A busca pelos polos de inacessibilidade não se limitou aos mares. O conceito é aplicável à terra firme: o ponto mais afastado da costa de um continente ou uma península. No caso da Ibérica, esse ponto estaria localizado entre Otero e Domingo Pérez, na província do Toledo, um pouco ao sul de Madri. Por áreas continentais, o ponto de inacessibilidade da América do Norte se encontra perto de Allen, na Dakota do Sul; o da América do Sul no Estado de Mato Grosso, cerca de 1.000 quilômetros a noroeste de Brasília. O da África se localiza junto ao povoado de Obo, na República Centro-Africana, perto da fronteira com o Sudão do Sul e a República Democrática do Congo.
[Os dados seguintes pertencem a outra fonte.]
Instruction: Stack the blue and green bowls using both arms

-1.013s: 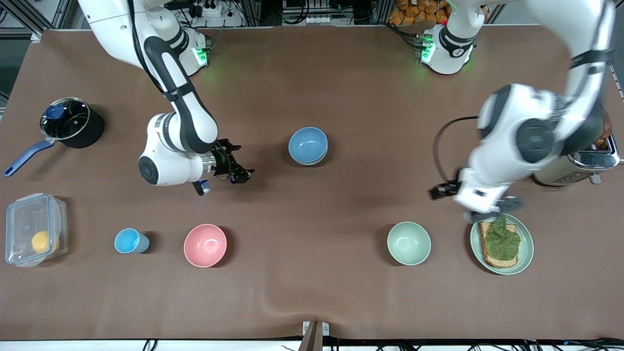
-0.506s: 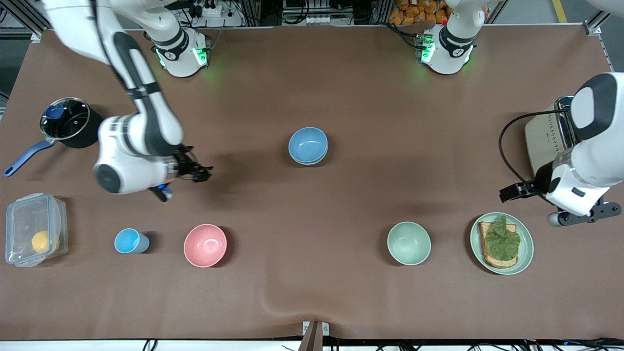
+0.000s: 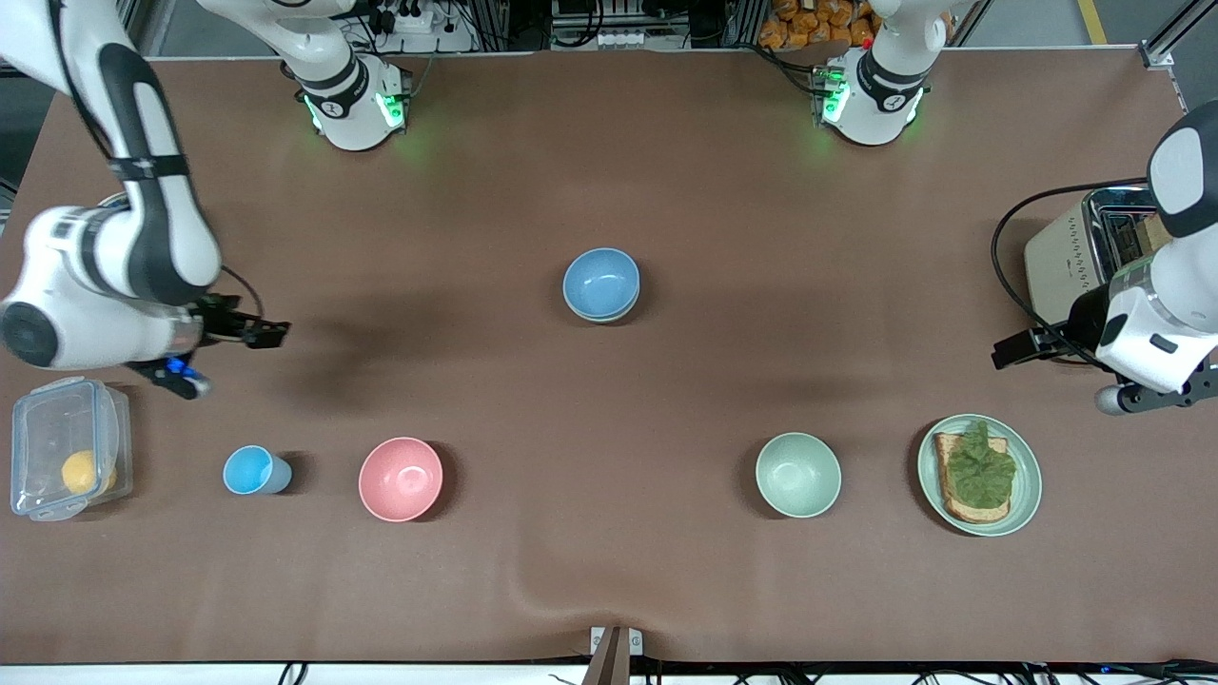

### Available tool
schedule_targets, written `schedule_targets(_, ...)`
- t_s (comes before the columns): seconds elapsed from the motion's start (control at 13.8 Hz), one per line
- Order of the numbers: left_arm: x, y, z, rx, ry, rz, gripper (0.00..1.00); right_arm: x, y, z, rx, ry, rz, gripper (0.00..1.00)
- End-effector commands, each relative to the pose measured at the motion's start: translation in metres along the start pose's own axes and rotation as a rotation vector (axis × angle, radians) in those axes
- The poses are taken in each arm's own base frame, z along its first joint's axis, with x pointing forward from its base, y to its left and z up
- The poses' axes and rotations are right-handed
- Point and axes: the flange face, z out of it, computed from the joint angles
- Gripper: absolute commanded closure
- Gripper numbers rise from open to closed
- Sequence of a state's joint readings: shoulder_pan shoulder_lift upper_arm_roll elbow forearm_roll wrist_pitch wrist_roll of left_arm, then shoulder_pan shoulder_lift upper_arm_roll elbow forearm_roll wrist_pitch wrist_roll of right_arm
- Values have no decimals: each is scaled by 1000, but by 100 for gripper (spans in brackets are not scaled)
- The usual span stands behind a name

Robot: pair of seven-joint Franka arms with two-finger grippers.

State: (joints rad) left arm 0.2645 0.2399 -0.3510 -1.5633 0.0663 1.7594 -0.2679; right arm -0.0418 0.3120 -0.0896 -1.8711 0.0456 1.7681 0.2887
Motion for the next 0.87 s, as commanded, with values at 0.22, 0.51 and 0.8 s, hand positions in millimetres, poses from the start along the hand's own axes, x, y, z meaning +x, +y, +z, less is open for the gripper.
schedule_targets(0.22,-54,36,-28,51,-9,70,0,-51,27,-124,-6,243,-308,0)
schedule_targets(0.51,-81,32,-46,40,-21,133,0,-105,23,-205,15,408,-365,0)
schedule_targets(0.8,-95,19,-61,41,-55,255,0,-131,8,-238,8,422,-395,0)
O ponto mais interior da Antártida
Menção à parte merece o polo de inacessibilidade da Antártida, que protagoniza uma das últimas epopeias dos grandes aventureiros. Em 1958, os soviéticos quiseram alcançar o capricho geográfico mais meridional do mundo. Celebraram o feito construindo um barracão no lugar e instalando sobre ele um busto de Lênin, que (acredita-se) ainda hoje aponta para Moscou.
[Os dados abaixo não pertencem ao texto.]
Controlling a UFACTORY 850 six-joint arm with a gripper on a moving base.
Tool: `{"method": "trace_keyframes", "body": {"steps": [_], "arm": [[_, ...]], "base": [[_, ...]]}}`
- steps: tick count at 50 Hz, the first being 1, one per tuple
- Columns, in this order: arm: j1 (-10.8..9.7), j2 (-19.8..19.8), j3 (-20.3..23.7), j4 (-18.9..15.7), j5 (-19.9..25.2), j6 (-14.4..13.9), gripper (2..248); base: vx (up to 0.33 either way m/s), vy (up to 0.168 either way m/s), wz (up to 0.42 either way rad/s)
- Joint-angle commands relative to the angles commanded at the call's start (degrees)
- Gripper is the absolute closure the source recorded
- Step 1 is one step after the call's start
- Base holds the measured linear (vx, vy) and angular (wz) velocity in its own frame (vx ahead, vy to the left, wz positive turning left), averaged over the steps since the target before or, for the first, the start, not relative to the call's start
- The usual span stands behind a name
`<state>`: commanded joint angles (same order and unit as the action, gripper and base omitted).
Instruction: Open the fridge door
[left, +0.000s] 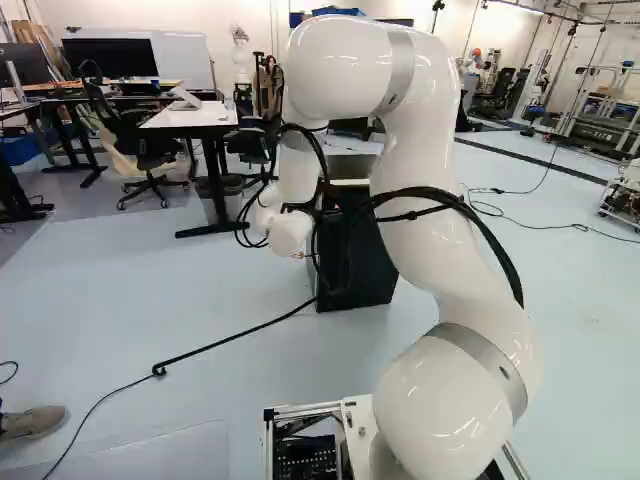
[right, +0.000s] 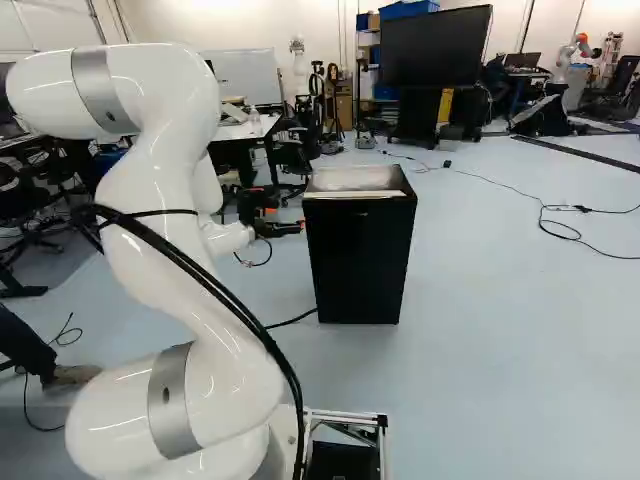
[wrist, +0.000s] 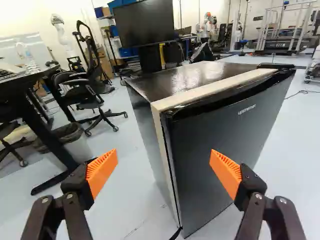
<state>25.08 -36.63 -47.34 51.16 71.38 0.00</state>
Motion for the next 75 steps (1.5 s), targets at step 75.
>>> {"method": "trace_keyframes", "body": {"steps": [75], "arm": [[-4.1,-9.3,-11.1,6.0,3.9,0.0,3]], "base": [[0.0,0.0,0.0]]}}
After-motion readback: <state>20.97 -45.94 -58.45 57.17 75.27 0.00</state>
Mas suas ferramentas de medição, anos antes de os satélites esquadrinharem a superfície terrestre palmo a palmo, haviam localizado aquele ponto a mais de cem quilômetros de distância do lugar verdadeiro. Ou dos verdadeiros, porque não é a mesma coisa calcular esse ponto levando em conta a calota polar (a superfície coberta de gelo, incluindo o mar congelado) ou apenas o continente que há por baixo.
o continente que há por baixo.
Ambos os pontos, separados por 180 quilômetros, foram alcançados pela primeira vez há apenas 11 anos, graças a uma expedição espanhola. Em 2005, navegando com um trenó impulsionado só pelo vento, três exploradores chegaram a um local sem qualquer outra particularidade (ao menos dentro de um imenso deserto de gelo) além de um aviso do GPS. Haviam alcançado o lugar mais interior da Antártida. Era 11 de dezembro, e fazia 31 dias que haviam deixado para trás a base russa de Novolazarevskaya, o último local habitado.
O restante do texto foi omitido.